И вдруг увидела людей, которые издалека смотрели на это избиение, стоя там, за чертой. А она тут! Но парни, у одного из которых был окровавлен нос, как-то нехотя, словно бы в замедленной съемке, отшатнулись, сделали шаг, другой в сторону, один из них замахнулся на Дину Демьяновну, но ударить не осмелился и только мазнул ее перчаткой по щеке, что-то дурное и омерзительное, как плевок, сказав при этом; у него было совершенно безумное лицо, он загнанно дышал, поправляя пушистую дорогую ондатровую шапку на голове... И вдруг они все побежали. Неохотно, подвластно, но все-таки побежали, а люди, которые смотрели, посторонились, когда они пробегали мимо, а одни молодой мужчина, попятившись, ступил в сугроб и неуклюже завалился в снег, а потом, когда парни скрылись, стал отряхиваться.

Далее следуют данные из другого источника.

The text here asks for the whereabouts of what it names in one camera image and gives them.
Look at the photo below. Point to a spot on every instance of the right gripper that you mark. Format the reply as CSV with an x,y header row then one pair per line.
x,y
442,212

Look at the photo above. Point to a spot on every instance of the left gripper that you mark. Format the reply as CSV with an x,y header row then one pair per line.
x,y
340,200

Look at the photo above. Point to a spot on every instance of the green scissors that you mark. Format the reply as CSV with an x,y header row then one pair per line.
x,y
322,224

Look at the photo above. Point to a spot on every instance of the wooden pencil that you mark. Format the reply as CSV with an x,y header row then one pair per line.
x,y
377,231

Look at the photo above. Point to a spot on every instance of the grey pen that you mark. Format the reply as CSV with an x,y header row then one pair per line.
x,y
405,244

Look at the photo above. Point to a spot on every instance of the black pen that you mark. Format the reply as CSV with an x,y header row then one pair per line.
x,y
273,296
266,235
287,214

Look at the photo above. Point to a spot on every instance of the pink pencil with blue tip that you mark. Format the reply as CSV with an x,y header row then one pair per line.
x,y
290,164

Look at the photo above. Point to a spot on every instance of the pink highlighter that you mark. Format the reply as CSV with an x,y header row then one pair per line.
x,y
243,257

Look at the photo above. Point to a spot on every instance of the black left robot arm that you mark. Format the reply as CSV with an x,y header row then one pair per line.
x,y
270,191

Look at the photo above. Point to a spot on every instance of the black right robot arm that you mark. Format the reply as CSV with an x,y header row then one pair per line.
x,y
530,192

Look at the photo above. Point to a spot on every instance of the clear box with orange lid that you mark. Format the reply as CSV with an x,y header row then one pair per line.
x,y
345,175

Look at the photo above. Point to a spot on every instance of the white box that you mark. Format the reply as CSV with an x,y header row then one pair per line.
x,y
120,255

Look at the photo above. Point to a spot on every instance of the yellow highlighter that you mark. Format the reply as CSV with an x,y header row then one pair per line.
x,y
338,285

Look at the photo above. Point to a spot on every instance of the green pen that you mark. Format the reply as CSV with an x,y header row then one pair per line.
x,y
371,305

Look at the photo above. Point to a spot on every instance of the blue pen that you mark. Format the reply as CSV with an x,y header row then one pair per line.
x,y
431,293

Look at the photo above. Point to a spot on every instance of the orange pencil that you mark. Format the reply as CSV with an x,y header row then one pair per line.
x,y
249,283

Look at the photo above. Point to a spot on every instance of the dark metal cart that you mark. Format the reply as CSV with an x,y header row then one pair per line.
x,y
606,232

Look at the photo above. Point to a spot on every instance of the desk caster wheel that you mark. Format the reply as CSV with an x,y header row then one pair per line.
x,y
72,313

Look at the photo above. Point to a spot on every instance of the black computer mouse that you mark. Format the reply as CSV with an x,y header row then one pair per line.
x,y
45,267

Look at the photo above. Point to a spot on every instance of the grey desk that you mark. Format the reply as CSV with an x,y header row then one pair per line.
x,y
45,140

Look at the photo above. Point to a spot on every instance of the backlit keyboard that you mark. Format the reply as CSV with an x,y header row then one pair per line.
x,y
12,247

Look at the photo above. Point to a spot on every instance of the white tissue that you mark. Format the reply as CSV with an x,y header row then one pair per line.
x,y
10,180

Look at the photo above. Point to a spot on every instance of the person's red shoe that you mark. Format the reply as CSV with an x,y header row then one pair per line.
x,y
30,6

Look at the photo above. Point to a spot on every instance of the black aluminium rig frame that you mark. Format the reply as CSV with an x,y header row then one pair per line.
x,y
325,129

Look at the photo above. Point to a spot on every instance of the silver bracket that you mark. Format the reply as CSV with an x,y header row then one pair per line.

И она не успела испугаться.
Только тогда, когда парни убежали, две женщины подошли к Дине Демьяновне, испуганно спрашивая;
— Ударили, да?! Ударили?
Подняли избитого парня, который тоже был пьян, и стали спрашивать у него:
— За что они тебя?
Но тот молчал и злобно, мстительно плакал.
— Напьются, сволочи проклятые! — стали ругаться женщины. — Изобьют друг друга до полусмерти и довольны! Небось вместе пили-то! Во-во! Где ты живешь-то?
А Дина Демьяновна машинально подняла его рыхлую, кроличью ушанку, отряхнула и подала парню.
— Надень, простудишься, — сказала она. И парень послушно надел, морщась от боли и обиды. Тогда женщины спросили у нее:
— А вы что, его знаете, что ль? Это ваш?
— Нет, конечно... Откуда?!
Они на нее недоверчиво посмотрели и, промолчав, стали уговаривать опять парня, чтоб тот немедленно шел домой, и вызывались проводить его, если недалеко.
Мужчина, который побывал в сугробе, тоже приблизился и сказал нерешительно:
— Надо бы его в милицию отвести.
— Ну и мужчины пошли нынче! — сказала одна из женщин и неестественно как-то засмеялась. — Ну, чего подошел! Где ж ты был раньше? Герой...
А тот сказал в ответ возмущенно и задиристо...
— Да-а! Конечно! Так бы они и послушались меня! Они бы мне дали по морде, а то и пырнули бы...
— А она что? Она железная, что ль?! Пырнули бы! Вот и жаль, что... — выкрикнула женщина и, задохнувшись вдруг презрением, умолкла.
Тот потоптался, потоптался и, как побитый, ушел, терзаемый запоздалой совестью, а может быть, оскорбленный в лучших своих помыслах, непонятый «грубыми бабами». Женщины повели парня домой. Зрители разошлись.